Step 2: Absolute Quantification
With myoglobin at a known concentration as the internal reference, the relative signal ratio of each albumin isoform peak to the myoglobin signal directly yields absolute molar concentration of each isoform — without isotope labeling.
Example output: HSA-Cys = 12.4 µmol/L; HSA-Native = 38.1 µmol/L; HSA-Glyc = 3.2 µmol/L (in a cirrhotic patient).
Applications Covered
Primary: Albumin Isoform Absolute Quantification
- Enables precise calculation of effective albumin (eAlb) components
- Direct comparison across patients, time points, and instruments
- Validated in ALBOM study and published in lakis-2024
Extended: Hemoglobin / HbA1c Precision Testing
The patent explicitly covers hemoglobin isoforms. Key application:
HbA1c in hemoglobin variant populations:
- Standard HbA1c methods (HPLC, immunoassays) fail in patients with HbS, HbC, HbE (common in African, Hispanic, Mediterranean populations)

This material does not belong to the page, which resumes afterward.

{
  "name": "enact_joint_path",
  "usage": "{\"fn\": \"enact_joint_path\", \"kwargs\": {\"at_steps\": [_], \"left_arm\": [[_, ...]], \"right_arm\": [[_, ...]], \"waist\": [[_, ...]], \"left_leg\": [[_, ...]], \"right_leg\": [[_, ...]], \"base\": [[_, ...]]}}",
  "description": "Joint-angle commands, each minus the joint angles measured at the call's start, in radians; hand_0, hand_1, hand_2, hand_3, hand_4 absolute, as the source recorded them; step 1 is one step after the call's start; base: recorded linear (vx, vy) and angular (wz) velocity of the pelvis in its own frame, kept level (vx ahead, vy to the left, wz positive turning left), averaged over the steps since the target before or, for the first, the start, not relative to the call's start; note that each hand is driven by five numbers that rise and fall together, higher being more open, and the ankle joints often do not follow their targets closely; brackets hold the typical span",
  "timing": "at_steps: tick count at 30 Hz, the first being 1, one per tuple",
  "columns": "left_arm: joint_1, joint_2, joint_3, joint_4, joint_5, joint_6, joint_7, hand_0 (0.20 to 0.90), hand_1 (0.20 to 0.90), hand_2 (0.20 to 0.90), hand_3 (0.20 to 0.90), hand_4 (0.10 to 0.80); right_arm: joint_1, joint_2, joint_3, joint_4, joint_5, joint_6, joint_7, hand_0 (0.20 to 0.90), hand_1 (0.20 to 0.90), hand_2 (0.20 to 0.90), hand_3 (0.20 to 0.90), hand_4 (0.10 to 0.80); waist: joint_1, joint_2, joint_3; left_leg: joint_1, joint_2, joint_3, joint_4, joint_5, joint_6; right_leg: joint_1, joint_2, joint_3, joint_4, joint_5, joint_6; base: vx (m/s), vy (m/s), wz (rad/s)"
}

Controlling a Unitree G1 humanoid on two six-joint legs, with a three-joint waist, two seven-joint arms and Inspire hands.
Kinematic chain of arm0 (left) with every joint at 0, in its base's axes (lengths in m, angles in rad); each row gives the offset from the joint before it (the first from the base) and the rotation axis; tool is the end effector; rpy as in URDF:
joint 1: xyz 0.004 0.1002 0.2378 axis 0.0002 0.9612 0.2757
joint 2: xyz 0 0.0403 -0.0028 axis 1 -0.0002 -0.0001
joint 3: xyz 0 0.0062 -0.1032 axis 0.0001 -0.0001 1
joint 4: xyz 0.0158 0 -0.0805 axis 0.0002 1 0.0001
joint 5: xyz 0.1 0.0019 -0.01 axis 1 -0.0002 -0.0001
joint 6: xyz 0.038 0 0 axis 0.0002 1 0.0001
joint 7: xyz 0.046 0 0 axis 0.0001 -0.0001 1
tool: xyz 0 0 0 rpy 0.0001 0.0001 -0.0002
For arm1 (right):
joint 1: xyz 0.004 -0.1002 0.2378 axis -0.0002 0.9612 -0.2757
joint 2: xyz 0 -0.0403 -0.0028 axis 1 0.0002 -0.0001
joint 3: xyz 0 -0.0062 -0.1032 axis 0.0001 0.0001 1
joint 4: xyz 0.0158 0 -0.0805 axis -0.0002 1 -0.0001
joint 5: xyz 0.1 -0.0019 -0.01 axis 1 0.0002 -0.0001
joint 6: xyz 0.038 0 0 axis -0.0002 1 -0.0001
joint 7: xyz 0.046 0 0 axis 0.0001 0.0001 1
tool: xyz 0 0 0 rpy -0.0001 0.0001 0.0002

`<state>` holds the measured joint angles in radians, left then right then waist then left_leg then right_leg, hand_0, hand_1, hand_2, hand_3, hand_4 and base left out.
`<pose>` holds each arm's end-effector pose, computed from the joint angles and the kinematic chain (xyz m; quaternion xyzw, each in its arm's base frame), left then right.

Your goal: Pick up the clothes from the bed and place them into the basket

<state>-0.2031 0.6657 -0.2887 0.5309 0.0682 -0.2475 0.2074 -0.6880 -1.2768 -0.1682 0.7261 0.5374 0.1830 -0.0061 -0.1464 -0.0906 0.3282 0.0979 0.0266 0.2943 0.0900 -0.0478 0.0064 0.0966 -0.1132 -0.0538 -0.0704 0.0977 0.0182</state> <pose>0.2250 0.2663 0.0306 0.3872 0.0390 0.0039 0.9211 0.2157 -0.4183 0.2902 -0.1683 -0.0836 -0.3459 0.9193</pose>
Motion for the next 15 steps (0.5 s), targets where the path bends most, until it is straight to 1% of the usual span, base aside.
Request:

- Top-Down approach directly quantifies the glycated β-chain of hemoglobin regardless of variant background
- Potential reference method for national metrology institutes and proficiency testing programs
Connection to lakis-2024
The published paper lakis-2024 (Lakis et al., Analytica Chimica Acta, 2024) is the peer-reviewed validation of this patent’s core methodology. The CQFD-PTM pipeline implements the quantification algorithm developed in this patent.
Comparison to Prior Art
| Approach | Mass accuracy | Absolute quant | Practical cost |
|---|---|---|---|
| Standard Top-Down (no IS) | 1–5 Da | No | Low |
| Isotope-labeled IS (SILAC) | <1 Da | Yes | Very high (synthesis cost) |
| This patent (Mb IS) | <3 ppm (<0.3 Da) | Yes | Low (Mb is cheap) |
| SRM/MRM peptide-level | Sub-ppm | Yes | Moderate |
Commercialization Angle
Primary targets per technology-transfer:
- Thermo Fisher — integrate myoglobin IS calibration natively into Xcalibur/BioPharma Finder software; enables Orbitrap-based clinical Top-Down
- Shimadzu — adapt method for CLAM-2040 (automated sample prep) to create “sample-to-result” HbA1c / albumin platform for hospital labs
- Quest Diagnostics — HbA1c precision test for hemoglobin variant populations (unmet need in diverse US patient demographics)
- Bruker — timsTOF Pro2 clinical proteomics package validation
Position in the 3-Level Platform
This is Level 3 of the albuminomics platform:
- Level 1 (US20220018852, SEB Test) — answers “is albumin functional?”
- Level 2 (WO2024074685) — answers “which disease caused the damage?”
- Level 3 (this patent) — answers “exactly how much of each isoform, in absolute terms?”